> ASSIGNED TASK: For the records that follow, restate each one word for word and leave the images behind.

> Collected data:
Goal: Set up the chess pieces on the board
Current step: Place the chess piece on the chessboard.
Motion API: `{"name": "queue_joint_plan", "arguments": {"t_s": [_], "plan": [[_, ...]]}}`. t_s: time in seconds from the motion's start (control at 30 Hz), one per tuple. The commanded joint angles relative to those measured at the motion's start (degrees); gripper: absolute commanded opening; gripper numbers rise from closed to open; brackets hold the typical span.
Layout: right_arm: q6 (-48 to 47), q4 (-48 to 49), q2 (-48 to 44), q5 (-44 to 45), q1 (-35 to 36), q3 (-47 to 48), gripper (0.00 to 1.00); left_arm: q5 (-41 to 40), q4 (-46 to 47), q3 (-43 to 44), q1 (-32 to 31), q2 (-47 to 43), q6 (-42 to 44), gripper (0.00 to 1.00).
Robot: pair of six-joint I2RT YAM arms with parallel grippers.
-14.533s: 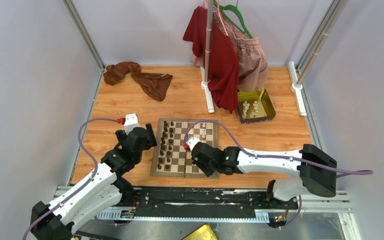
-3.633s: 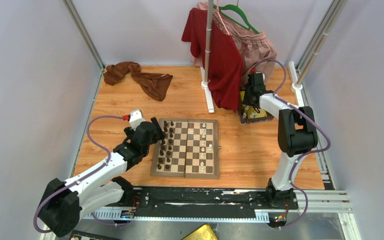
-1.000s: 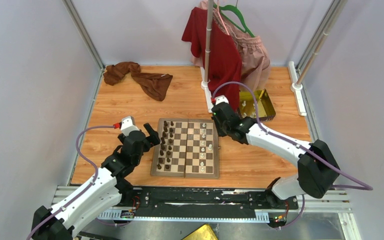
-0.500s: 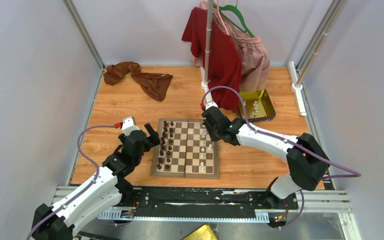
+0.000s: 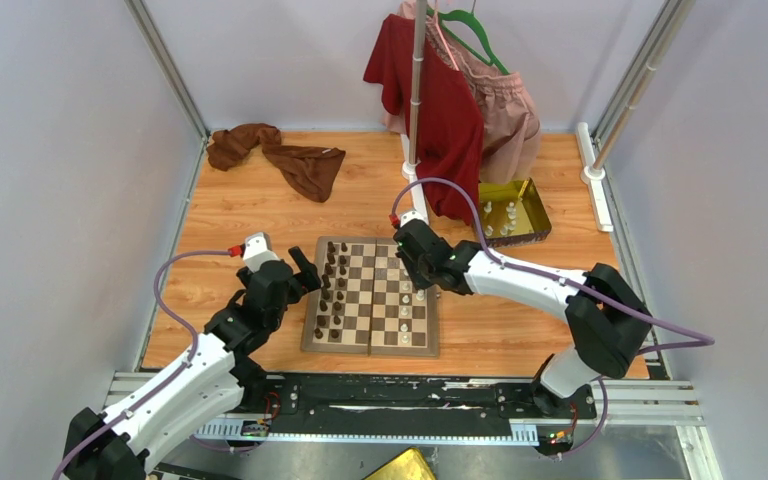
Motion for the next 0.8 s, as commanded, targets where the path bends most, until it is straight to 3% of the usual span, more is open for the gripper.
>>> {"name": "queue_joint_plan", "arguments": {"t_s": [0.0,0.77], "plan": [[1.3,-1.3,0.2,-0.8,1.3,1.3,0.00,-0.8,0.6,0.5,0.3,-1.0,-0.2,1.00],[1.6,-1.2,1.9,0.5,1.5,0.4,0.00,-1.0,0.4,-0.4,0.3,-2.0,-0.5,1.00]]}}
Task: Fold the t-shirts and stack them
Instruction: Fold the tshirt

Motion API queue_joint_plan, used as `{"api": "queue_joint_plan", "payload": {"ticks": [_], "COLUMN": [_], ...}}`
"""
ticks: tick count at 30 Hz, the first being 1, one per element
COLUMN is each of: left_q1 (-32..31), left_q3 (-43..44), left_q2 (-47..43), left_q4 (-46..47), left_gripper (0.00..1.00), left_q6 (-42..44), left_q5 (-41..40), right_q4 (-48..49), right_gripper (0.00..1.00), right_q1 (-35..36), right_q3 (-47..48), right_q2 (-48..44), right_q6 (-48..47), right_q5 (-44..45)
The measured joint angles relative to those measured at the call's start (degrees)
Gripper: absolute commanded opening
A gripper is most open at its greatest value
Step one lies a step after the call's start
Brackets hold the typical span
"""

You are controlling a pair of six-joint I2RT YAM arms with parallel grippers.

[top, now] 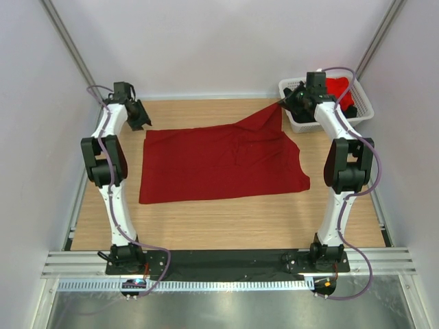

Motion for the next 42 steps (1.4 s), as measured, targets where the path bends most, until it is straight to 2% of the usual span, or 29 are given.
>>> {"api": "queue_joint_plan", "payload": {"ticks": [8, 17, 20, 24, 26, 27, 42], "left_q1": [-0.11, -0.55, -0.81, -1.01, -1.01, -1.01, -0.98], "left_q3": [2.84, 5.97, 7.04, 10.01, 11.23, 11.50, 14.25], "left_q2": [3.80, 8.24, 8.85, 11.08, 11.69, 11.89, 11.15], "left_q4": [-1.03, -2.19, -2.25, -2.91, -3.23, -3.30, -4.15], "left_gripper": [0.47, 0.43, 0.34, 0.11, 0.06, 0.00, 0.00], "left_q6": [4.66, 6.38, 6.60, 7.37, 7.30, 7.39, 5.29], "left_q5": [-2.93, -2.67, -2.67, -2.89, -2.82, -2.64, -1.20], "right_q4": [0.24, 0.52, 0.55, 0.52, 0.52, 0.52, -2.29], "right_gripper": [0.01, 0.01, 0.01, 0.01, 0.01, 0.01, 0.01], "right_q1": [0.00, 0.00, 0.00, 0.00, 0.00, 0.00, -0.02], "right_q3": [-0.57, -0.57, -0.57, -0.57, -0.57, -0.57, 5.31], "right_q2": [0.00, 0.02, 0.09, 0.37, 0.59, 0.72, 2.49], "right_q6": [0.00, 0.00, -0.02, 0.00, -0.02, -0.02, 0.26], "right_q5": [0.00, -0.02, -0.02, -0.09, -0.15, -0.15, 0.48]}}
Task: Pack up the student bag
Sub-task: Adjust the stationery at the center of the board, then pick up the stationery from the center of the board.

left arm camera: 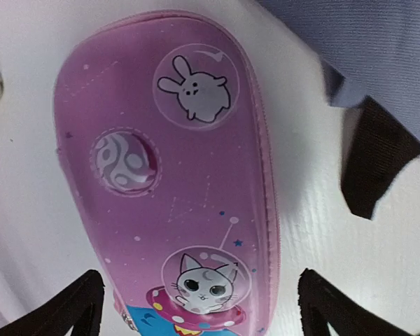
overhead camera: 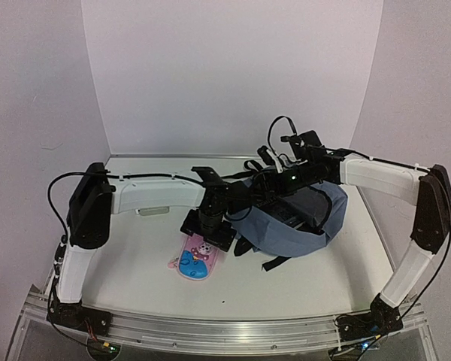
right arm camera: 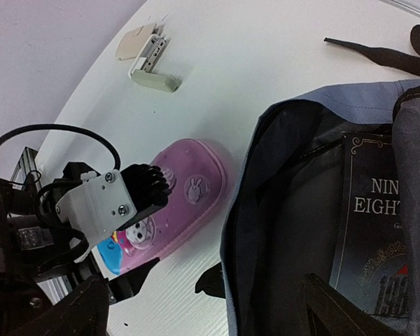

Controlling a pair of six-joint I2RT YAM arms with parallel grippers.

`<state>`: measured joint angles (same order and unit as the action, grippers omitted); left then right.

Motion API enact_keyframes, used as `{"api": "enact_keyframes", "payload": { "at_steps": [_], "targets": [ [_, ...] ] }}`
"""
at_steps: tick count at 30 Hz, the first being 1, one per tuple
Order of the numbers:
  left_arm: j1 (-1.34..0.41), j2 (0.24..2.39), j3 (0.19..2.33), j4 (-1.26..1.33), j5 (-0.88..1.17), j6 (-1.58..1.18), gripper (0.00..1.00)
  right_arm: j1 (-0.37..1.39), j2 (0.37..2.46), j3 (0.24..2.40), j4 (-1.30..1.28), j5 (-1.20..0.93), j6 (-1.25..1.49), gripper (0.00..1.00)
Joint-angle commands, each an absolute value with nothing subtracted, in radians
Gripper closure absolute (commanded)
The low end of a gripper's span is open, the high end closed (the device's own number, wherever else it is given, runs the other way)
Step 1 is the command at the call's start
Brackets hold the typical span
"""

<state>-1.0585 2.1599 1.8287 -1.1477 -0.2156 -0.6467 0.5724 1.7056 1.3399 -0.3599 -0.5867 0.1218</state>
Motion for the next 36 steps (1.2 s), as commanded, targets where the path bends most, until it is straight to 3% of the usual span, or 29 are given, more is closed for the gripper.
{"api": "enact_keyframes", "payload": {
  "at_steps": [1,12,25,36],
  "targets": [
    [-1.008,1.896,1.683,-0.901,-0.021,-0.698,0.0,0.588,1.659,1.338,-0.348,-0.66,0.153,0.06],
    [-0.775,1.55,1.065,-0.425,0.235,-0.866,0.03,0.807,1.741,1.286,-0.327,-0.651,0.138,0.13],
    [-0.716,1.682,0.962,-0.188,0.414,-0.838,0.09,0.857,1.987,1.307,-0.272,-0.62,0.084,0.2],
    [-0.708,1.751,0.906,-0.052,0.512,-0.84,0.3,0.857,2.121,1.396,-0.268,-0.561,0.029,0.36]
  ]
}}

> ANSWER TO THIS PROBLEM:
Goal: Set up the chess pieces on the board
Current step: Place the chess piece on the chessboard.
Motion API: `{"name": "queue_joint_plan", "arguments": {"t_s": [_], "plan": [[_, ...]]}}`. t_s: time in seconds from the motion's start (control at 30 Hz), one per tuple. The commanded joint angles relative to those measured at the motion's start (degrees); gripper: absolute commanded opening; gripper numbers rise from closed to open; brackets hold the typical span.
Layout: right_arm: q6 (-48 to 47), q4 (-48 to 49), q2 (-48 to 44), q5 (-44 to 45), q1 (-35 to 36), q3 (-47 to 48), gripper (0.00 to 1.00); left_arm: q5 (-41 to 40), q4 (-46 to 47), q3 (-43 to 44), q1 (-32 to 31), q2 (-47 to 43), q6 (-42 to 44), gripper (0.00 to 1.00).
Robot: pair of six-joint I2RT YAM arms with parallel grippers.
-14.533s: 
-3.633s: 
-1.000s: 
-0.500s: 
+0.000s: 
Motion for the next 0.8 s, as commanded, targets where the path bends most, until it is straight to 3% of the usual span, more is open for the gripper.
>>> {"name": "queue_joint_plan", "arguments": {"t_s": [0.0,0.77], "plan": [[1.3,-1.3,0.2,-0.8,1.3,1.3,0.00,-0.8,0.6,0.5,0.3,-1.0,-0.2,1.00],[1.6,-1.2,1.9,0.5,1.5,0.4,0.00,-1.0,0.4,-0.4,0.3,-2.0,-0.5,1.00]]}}
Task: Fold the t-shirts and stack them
Instruction: Fold the tshirt

Motion API queue_joint_plan, used as `{"api": "queue_joint_plan", "payload": {"ticks": [_], "COLUMN": [_], ...}}`
"""
ticks: tick count at 30 Hz, the first being 1, one per element
COLUMN is each of: left_q1 (-32..31), left_q3 (-43..44), left_q2 (-47..43), left_q4 (-46..47), left_gripper (0.00..1.00), left_q6 (-42..44), left_q5 (-41..40), right_q4 (-48..49), right_gripper (0.00..1.00), right_q1 (-35..36), right_q3 (-47..48), right_q2 (-48..44), right_q6 (-48..47), right_q5 (-44..45)
The measured joint angles relative to those measured at the call's start (degrees)
Gripper: absolute commanded opening
A gripper is most open at its greatest value
Step one lies a step after the call's start
Brackets hold the typical span
"""

You are controlling a pair of six-joint I2RT YAM arms with parallel grippers.

[top, now] 

Motion for the next 42 steps (1.4 s), as measured, targets where the path bends most, until it is straight to 2% of the usual span, or 29 are given.
>>> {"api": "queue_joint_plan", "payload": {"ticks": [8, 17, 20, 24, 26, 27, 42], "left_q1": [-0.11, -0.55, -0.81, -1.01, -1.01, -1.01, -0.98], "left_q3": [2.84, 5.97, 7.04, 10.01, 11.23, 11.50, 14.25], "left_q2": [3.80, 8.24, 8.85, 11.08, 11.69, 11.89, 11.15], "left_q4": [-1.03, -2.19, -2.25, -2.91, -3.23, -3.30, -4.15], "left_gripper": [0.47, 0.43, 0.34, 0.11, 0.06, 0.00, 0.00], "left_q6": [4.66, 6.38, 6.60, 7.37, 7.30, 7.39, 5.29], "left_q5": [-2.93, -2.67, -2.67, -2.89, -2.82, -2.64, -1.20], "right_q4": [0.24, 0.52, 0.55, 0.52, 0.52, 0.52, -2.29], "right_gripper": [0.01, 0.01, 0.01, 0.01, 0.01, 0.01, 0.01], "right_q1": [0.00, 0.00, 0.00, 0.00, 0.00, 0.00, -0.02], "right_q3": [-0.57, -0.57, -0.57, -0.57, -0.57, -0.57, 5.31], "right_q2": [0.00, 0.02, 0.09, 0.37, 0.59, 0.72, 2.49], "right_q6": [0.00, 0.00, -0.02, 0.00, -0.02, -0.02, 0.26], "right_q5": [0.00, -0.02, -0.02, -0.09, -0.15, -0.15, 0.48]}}
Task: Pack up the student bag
Sub-task: Adjust the stationery at the center of the board, then pick up the stationery from the center of the board.

left arm camera: 
overhead camera: 
right arm camera: 

Controlling a pair of six-joint I2RT YAM arms with parallel grippers.

`<state>`: measured joint angles (same order and unit as the action, grippers omitted); left then right.

Motion API enact_keyframes, used as `{"api": "enact_keyframes", "payload": { "at_steps": [_], "targets": [ [_, ...] ] }}`
"""
at_steps: tick count at 30 Hz, the first being 1, one per tuple
Order of the numbers:
  left_arm: j1 (-1.34..0.41), j2 (0.24..2.39), j3 (0.19..2.33), j4 (-1.26..1.33), j5 (-0.88..1.17), j6 (-1.58..1.18), gripper (0.00..1.00)
  right_arm: j1 (-0.37..1.39), j2 (0.37..2.46), j3 (0.24..2.40), j4 (-1.30..1.28), j5 (-1.20..0.93), j6 (-1.25..1.49), gripper (0.00..1.00)
Joint-angle commands, each an absolute value with nothing subtracted, in radians
Gripper closure absolute (commanded)
The low end of a gripper's span is open, the high end closed (the device's own number, wherever else it is given, runs the other way)
Step 1 is the command at the call's start
Brackets hold the typical span
"""

<state>-1.0585 2.1599 1.8287 -1.1477 -0.2156 -0.6467 0.5724 1.7056 1.3399 -0.3599 -0.5867 0.1218</state>
Motion for the next 36 steps (1.2 s), as commanded, targets where the path bends most, until it is straight to 3% of the usual span, or 29 are given, more is closed for the gripper.
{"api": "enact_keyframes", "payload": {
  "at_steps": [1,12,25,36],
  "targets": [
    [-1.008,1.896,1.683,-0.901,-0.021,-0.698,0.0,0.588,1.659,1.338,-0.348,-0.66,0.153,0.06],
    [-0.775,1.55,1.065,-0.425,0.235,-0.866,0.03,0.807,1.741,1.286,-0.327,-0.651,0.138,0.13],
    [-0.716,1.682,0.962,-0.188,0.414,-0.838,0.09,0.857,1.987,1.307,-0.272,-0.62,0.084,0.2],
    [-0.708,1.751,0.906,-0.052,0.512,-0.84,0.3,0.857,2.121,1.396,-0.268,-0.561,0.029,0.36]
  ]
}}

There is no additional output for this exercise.